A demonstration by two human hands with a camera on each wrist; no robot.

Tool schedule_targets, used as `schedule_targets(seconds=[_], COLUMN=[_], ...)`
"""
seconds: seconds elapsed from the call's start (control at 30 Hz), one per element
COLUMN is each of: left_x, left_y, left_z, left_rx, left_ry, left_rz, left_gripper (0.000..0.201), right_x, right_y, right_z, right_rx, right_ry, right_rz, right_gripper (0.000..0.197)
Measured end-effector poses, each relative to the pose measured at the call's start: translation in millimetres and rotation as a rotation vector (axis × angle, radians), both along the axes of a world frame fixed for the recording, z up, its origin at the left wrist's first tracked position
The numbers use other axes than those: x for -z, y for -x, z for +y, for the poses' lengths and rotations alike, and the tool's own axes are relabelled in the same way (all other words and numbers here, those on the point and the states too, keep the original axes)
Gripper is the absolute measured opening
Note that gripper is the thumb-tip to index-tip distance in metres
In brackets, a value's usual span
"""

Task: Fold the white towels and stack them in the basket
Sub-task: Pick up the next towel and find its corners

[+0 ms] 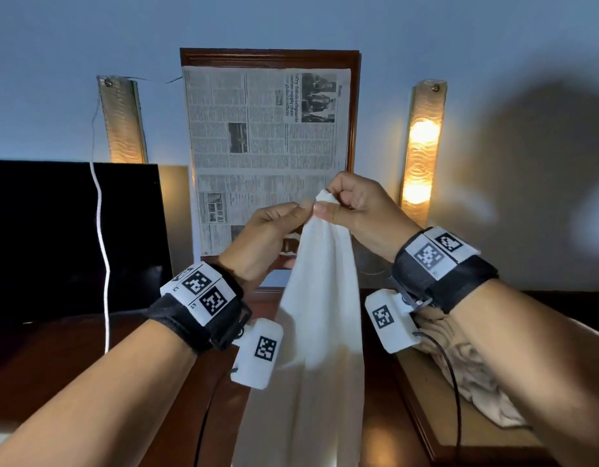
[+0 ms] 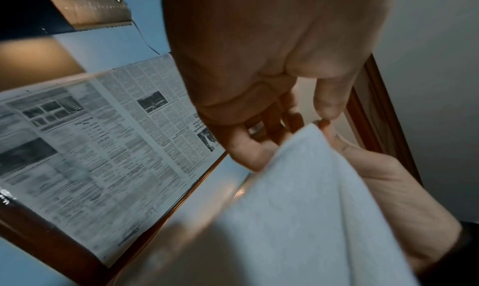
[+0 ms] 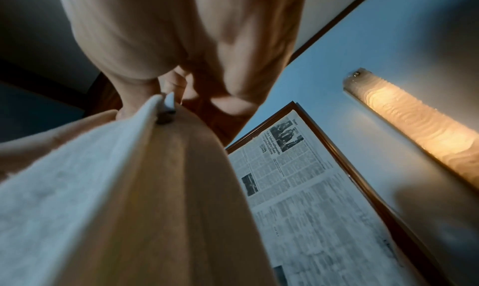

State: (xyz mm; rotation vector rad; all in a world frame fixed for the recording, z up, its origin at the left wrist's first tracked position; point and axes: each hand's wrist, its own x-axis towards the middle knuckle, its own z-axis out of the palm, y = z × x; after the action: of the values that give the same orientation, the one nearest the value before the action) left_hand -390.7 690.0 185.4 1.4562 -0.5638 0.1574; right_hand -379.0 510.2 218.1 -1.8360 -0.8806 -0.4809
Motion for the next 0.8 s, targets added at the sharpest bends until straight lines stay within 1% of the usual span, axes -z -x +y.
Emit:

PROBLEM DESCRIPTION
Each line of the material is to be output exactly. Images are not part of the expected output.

SOLUTION
A demonstration by two human hands with a camera on each wrist; no robot.

Tool schedule_targets, used as `schedule_targets(seconds=[_], COLUMN=[_], ...)`
"""
seconds: seconds elapsed from the call's start (control at 30 Hz), one per element
COLUMN is each of: left_x, left_y, left_z, left_rx, left_ry, left_rz, left_gripper (0.000..0.201), right_x, right_y, right_z, right_rx, right_ry, right_rz, right_gripper (0.000..0.197)
Measured end-effector poses, each relative to the pose measured at the call's start: translation in millimetres and rotation as a rotation vector (axis × angle, radians), both along the axes of a world frame fixed for the recording, z up, its origin at the left wrist's first tracked position
The numbers use other axes than those: x for -z, y for -x, z for +y, for the poses' lengths and rotations alike, and the tool's own axes are relabelled in the same way (all other words and numbers here, those on the point and the states too, keep the original axes)
Gripper is the absolute measured opening
Note that gripper is the thumb-tip to index-tip distance in metres
In brackets, a value's usual span
"""

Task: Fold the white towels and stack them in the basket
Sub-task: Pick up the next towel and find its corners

[+0 ms] 
[+0 ms] 
[+0 ms] 

State: (xyz mm; rotation vector rad; all in a world frame fixed for the recording, z up, its origin at the left wrist's first tracked position; point and axes: each hand's wrist, its own x-axis towards the middle knuckle, its own z-axis out of the palm, y = z × x; after the action: of the values that give the same orientation, the one nearest the value before the action) left_hand -390.7 690.0 185.4 1.4562 -0.5638 0.1574; right_hand -379.0 510.2 218.1 -1.8360 -0.8806 -0.4809
Motion for the next 0.8 s, targets added at the sharpest bends until straight lines stay within 1% of the usual span, axes -z -x +y.
Emit:

This finishes the response to the exercise.